**Data extract**
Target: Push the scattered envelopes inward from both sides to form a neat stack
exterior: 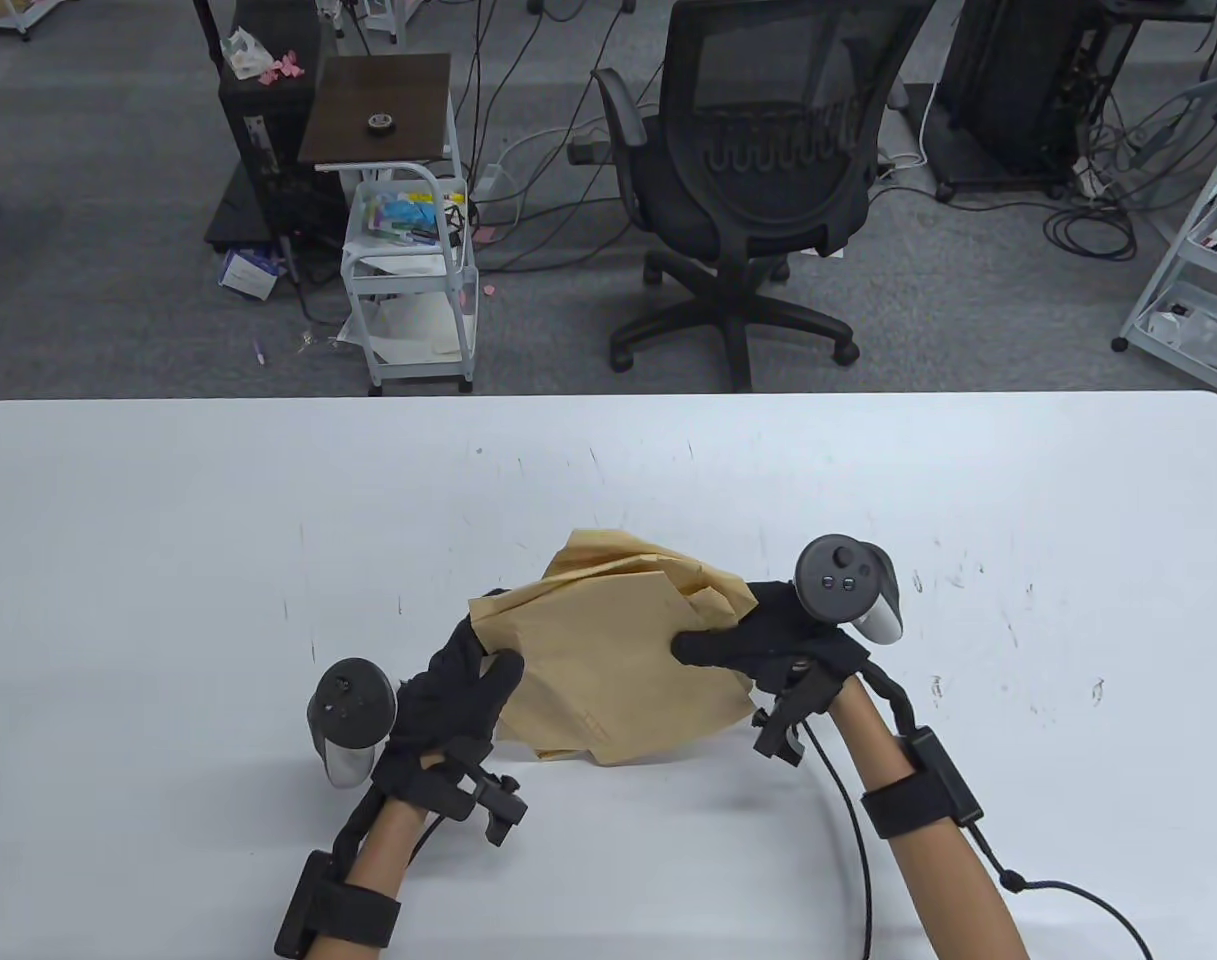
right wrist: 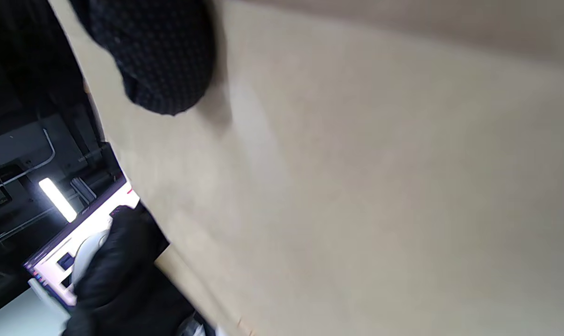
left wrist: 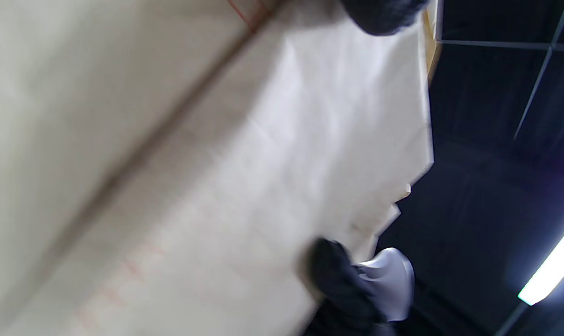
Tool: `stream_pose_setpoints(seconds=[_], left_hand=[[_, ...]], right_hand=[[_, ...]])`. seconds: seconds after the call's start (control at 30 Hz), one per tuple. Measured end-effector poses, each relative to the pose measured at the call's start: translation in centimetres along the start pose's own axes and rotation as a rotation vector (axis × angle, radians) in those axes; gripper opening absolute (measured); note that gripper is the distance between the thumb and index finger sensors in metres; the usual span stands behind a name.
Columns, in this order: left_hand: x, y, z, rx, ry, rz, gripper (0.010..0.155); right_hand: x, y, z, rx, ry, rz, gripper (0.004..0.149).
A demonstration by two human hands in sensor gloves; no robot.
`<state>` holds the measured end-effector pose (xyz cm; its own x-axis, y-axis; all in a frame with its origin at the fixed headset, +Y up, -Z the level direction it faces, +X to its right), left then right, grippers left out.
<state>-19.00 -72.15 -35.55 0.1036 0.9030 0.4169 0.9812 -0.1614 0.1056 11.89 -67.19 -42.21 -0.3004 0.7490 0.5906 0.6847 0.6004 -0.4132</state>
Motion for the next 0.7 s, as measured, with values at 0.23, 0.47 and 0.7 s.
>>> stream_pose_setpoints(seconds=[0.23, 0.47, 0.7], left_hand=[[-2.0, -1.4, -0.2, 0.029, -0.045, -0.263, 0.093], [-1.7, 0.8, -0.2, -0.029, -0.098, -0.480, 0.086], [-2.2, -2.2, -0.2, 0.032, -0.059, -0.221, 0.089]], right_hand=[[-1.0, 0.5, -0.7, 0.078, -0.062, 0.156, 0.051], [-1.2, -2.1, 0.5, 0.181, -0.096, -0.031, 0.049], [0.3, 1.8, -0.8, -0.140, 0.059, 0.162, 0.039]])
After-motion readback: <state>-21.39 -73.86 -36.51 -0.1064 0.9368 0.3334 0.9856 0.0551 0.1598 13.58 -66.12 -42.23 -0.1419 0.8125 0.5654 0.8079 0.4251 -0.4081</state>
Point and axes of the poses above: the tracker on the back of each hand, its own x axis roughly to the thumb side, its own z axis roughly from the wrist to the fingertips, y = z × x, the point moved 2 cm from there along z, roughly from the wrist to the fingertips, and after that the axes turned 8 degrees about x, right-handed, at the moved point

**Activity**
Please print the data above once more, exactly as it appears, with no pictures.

**Response**
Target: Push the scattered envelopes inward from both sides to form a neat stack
exterior: 
right wrist: 
left wrist: 
Tool: `stream_pose_setpoints(seconds=[_], left_hand=[[_, ...]], right_hand=[[_, ...]])`. seconds: seconds after the call's start (control at 30 Hz), one per tuple. Measured end-effector poses, each relative to the pose measured at the call's start: translation in centimetres along the start pose's own axes and rotation as a rotation vector (axis × angle, radians) in those axes; gripper opening absolute (measured); note that gripper is the distance between the thumb and index finger sensors in metres; the usual span stands behind a name.
Columns, in this order: left_hand: x, y, z, rx, ry, rz, gripper (0.010..0.155); right_hand: x, y, z, rx, ry, rz, gripper (0.004..0.149).
A demonstration by two human hands in sensor gloves; no robot.
`<state>` holds the measured end-effector pose (xyz cm; its own x-axis, y-axis; all in a frame with its origin at the fixed headset, +Y up, -Z the level direction it faces, +X to its right), left then right, grippers left out.
<state>-19.00 -72.15 -35.55 0.1036 0.9030 0.4169 0.9812 -0.1614 0.1056 11.89 -67.19 -42.21 -0.3004 0.7490 0.5906 0.6847 0.6004 -0.4132</state>
Motion for the next 0.7 s, as measured, with values at 0.23, 0.47 and 0.7 s.
>>> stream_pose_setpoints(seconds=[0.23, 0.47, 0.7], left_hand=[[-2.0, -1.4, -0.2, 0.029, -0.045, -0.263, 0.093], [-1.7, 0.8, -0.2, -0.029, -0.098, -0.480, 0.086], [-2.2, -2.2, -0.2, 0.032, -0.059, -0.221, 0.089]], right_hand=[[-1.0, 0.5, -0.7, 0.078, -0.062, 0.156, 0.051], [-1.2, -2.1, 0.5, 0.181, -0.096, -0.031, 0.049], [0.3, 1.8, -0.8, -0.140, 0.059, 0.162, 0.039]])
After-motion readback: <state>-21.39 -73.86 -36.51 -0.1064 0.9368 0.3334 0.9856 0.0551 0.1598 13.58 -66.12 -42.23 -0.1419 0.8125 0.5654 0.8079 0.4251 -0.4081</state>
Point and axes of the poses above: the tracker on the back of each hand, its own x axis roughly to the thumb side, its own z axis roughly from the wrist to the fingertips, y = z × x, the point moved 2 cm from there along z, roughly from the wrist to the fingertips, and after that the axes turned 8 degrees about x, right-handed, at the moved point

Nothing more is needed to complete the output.